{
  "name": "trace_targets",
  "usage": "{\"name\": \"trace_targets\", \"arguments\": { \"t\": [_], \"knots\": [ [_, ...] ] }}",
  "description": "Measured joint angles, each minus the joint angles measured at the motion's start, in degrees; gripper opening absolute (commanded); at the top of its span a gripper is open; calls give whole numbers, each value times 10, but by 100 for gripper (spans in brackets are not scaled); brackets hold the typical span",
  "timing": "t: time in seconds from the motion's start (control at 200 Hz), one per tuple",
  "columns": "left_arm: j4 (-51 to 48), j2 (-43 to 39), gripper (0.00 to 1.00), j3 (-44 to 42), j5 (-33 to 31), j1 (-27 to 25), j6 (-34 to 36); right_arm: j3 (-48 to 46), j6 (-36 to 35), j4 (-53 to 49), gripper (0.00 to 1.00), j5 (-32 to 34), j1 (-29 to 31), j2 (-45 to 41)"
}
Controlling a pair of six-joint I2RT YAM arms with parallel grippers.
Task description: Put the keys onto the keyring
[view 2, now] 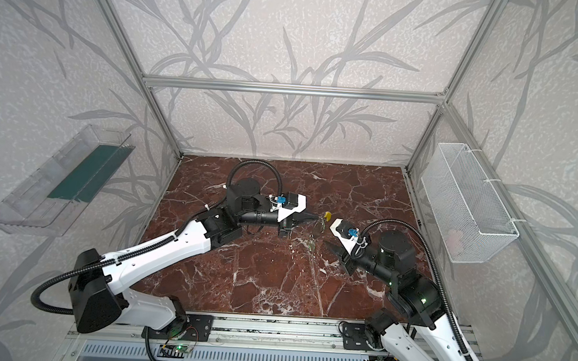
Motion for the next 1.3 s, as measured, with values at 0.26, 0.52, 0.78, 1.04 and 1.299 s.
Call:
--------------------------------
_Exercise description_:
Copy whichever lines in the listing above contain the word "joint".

_Written solution_:
  "description": "Measured joint angles, each minus the joint angles measured at the motion's start, in degrees; gripper opening absolute (commanded); at the top of its span a gripper is open; calls give whole numbers, each value times 10, but by 100 for gripper (spans in brackets are not scaled); brackets hold the typical span",
Controlling a pair of six-joint I2RT YAM arms with parallel grippers.

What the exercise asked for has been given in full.